*EXERCISE BRIEF*.
Pull every line containing the word "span" out of the material below.

--------------------------------------------------

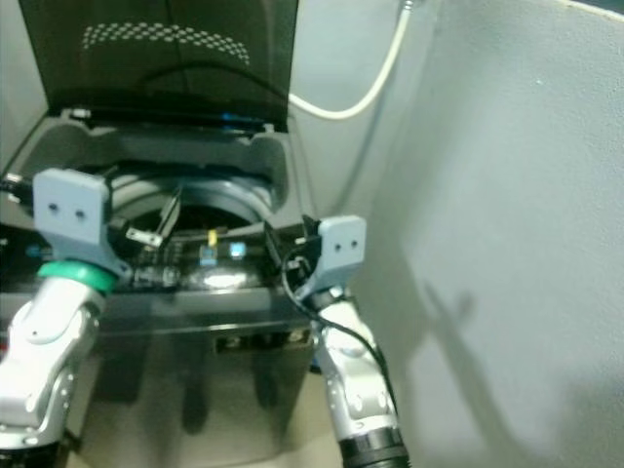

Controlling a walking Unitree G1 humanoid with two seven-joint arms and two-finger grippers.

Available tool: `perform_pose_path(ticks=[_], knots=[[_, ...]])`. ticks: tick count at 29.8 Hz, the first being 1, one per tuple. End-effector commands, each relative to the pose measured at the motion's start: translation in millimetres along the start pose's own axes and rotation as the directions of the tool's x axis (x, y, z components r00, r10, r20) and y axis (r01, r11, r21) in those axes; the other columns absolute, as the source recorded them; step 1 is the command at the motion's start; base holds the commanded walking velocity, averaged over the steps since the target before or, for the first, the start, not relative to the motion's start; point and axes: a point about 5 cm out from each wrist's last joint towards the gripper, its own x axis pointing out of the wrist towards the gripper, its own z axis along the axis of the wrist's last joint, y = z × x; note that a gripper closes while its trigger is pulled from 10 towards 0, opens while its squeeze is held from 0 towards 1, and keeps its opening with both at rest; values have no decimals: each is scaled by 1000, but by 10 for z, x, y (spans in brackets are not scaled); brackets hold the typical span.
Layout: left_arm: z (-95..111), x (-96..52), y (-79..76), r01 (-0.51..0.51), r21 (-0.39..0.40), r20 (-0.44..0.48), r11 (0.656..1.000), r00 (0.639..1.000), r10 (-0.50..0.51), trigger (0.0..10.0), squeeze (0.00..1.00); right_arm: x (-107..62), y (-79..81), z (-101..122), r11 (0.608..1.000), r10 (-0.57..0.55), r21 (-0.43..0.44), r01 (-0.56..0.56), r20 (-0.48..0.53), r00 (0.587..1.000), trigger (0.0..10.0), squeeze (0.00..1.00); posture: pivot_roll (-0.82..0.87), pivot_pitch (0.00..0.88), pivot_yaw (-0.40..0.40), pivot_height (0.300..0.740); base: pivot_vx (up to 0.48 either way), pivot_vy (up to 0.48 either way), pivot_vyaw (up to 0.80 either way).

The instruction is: Clothes washing

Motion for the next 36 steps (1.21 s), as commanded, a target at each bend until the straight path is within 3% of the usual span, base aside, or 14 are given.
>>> perform_pose_path(ticks=[1, 7, 9, 11, 15, 18, 22, 23, 24, 25, 28, 32, 34, 36], knots=[[-14, 24, -25, 21, 0, -8, 1000, 1000, -21, 10000, 0, -27, 3, -4, 1000, -5, -10, 5, 1, 1000, 10000, 0, 91, 30, -11, 740, 0, 0, 0], [-15, 59, -21, 31, -4, -3, 1000, 1000, -31, 10000, 0, -25, -119, 62, 997, -58, -42, 59, 23, 998, 10000, 0, 61, 21, 8, 740, 0, 0, 0], [-24, 63, -14, 42, -3, -6, 999, 999, -42, 10000, 0, -30, -301, 195, 986, -112, -117, 120, 75, 991, 10000, 0, 66, 21, 12, 740, 0, 0, 0], [-34, 57, -27, 58, -12, -14, 998, 998, -58, 10000, 0, -28, -371, 276, 978, -125, -155, 141, 109, 986, 10000, 0, 73, 22, 18, 740, 0, 0, 0], [-188, -18, -200, 104, -204, -145, 973, 980, -135, 10000, 0, 13, -550, 413, 962, -231, -118, 248, 141, 963, 10000, 0, 67, 7, 27, 740, 0, 0, 0], [-224, -18, -280, 108, -239, -201, 965, 967, -158, 10000, 0, -4, -589, 369, 959, -259, -96, 268, 96, 961, 10000, 0, 72, 1, 25, 740, 0, 0, 0], [-240, -11, -311, 119, -231, -246, 966, 953, -176, 10000, 0, -20, -620, 336, 953, -287, -84, 292, 60, 956, 10000, 0, 67, 0, 23, 740, 0, 0, 0], [-196, 30, -305, 100, -181, -280, 978, 948, -149, 10000, 0, -37, -694, 307, 938, -343, -54, 343, 1, 939, 10000, 0, 62, 0, 25, 740, 0, 0, 0], [-196, 30, -305, 100, -181, -280, 978, 948, -149, 10000, 0, -37, -694, 307, 938, -343, -54, 343, 1, 939, 10000, 0, 62, 0, 25, 740, 0, 0, 0], [-79, 98, -230, 34, -106, -266, 994, 962, -62, 10000, 0, -44, -779, 308, 916, -399, 15, 401, -52, 915, 10000, 0, 59, 0, 29, 740, 0, 0, 0], [-14, 123, -193, 56, -54, -212, 997, 975, -67, 10000, 0, -46, -824, 334, 909, -398, 112, 402, -55, 916, 10000, 0, 54, 0, 34, 740, 0, 0, 0], [-22, 110, -192, 95, -40, -206, 995, 973, -101, 10000, 0, -47, -837, 336, 910, -394, 115, 398, -53, 917, 10000, 0, 49, 0, 38, 740, 0, 0, 0], [-37, 97, -203, 134, -15, -210, 991, 968, -135, 10000, 0, -48, -864, 358, 917, -389, 90, 389, -28, 921, 10000, 0, 44, 0, 38, 740, 0, 0, 0], [-82, 113, -157, 138, -26, -214, 990, 967, -141, 10000, 0, -54, -897, 396, 931, -352, -101, 351, 7, 936, 10000, 0, 25, 0, 35, 740, 0, 0, 0]])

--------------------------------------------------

*FINISHED EXERCISE*.
Available tool: `perform_pose_path(ticks=[_], knots=[[_, ...]])`. ticks: tick count at 29.8 Hz, the first being 1, one per tuple. End-effector commands, each relative to the pose measured at the motion's start: translation in millimetres along the start pose's own axes and rotation as the directions of the tool's x axis (x, y, z components r00, r10, r20) and y axis (r01, r11, r21) in those axes; the other columns absolute, as the source recorded them; step 1 is the command at the motion's start; base holds the commanded walking velocity, averaged over the steps since the target before or, for the first, the start, not relative to the motion's start; point and axes: a point about 5 cm out from each wrist's last joint towards the gripper, its own x axis pointing out of the wrist towards the gripper, its own z axis along the axis of the wrist's last joint, y = z × x; note that a gripper closes while its trigger is pulled from 10 towards 0, opens while its squeeze is held from 0 towards 1, and keeps its opening with both at rest; values have no decimals: each is scaled by 1000, but by 10 for z, x, y (spans in brackets are not scaled); brackets hold the typical span.
Motion for the next 36 steps (1.21 s), as commanded, a target at each bend until the straight path is within 3% of the usual span, base aside, or 14 are given.

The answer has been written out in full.